A few weeks ago we covered the characteristic in Samsung’s Galaxy S20 series, noting how it results in a quite large bump in the power consumption of the device, even when seemingly not actually displaying any dynamic content on-screen.

The new OnePlus 8 Pro is another 120Hz flagship device that’s been recently released, and we finally managed to get our hands on a sample. Curiosity got the best of me and the power consumption of the phone at different refresh rates was amongst the first things I tested, particularly because the phone offers the 120Hz refresh rate at a native QHD+ software rendering resolution – something Samsung’s Galaxy S20 series can’t do.

Observing the input power of the phone for a more graphical representation of the different modes, we immediately see that OnePlus’ 120Hz mode incurs a similar power jump to that of the Galaxy S20. The figures here aren’t quite correct as the phone’s power usage when connected to USB is unusually high so don’t pay too much attention to those numbers – just at the differences between the modes.

We can also see that there’s extremely little difference in the base power consumption of the phone between the FHD and QHD modes, both at 60Hz and 120Hz refresh rates.
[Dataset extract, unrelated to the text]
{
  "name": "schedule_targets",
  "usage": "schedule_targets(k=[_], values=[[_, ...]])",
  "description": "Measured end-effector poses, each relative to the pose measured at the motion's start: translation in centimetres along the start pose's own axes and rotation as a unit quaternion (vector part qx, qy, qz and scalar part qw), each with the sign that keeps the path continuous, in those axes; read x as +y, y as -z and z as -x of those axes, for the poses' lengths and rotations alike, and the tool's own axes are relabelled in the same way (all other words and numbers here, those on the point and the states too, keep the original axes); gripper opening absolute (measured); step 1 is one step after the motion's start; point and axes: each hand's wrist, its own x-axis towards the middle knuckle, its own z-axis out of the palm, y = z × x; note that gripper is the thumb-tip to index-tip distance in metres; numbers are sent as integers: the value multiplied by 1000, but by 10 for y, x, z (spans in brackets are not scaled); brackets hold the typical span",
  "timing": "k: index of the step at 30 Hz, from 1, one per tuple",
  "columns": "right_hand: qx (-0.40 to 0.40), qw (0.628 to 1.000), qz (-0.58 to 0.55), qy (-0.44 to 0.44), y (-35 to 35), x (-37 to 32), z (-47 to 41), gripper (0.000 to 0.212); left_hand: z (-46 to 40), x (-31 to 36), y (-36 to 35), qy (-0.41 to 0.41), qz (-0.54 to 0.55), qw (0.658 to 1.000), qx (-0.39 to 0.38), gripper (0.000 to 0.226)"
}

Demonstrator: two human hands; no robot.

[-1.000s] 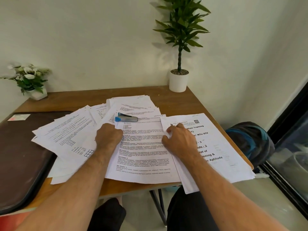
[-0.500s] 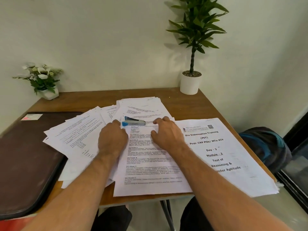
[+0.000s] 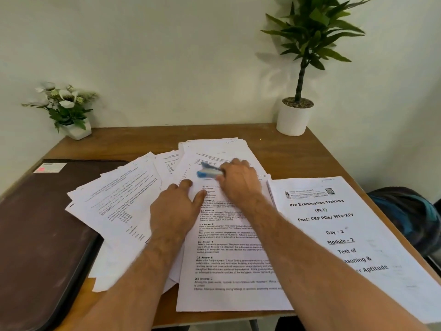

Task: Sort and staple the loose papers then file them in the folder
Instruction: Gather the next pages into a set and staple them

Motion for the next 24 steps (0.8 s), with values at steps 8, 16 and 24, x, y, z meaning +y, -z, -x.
schedule_targets(k=[8, 16, 24], values=[[55, 965, 8, -256, 30, 103, -2, 32, 5, -2, 7, -10, 22, 999, -23, 105], [85, 968, -28, -237, 30, 109, 12, 33, 2, 0, 7, 0, 58, 998, -33, 97], [-22, 977, -210, 0, 24, 4, 23, 75, 6, 2, 4, -26, 110, 994, -4, 70]])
This is actually an important indicator as to narrow down whether the power draw comes from the SoC, or the display panel or DDICs.

Device-On Black Screen Power Consumption (Airplane Mode)

Re-measuring the power in a more correct manner, the OnePlus 8 Pro falls in line with other phones of this generation, both at 60 and 120Hz.

We had expected the OnePlus 8 Pro to fare off worse than the Galaxy S20 series, and yes it does draw slightly more power – but not as much as I had initially thought it would. The hardware differences between the phones here relates to their display interfaces, the Galaxy S20 series features a single MIPI lane to the DDIC, a bottleneck that is the reason for why the phone can’t do QHD at 120Hz. The OnePlus 8 Pro on the other hand does feature dual MIPI interfaces to the display panel and thus has the bandwidth necessary for driving the higher refresh rate at the highest resolution.

The fact that the differences between the two phones is only a mere 20-25mW means that the display interfaces have very little to do with the increased power draw. The difference in the base power consumption between FHD and QHD modes is a mere 10mW, so seemingly that also has very little impact on power other than the additional power to actually render higher resolution dynamic content.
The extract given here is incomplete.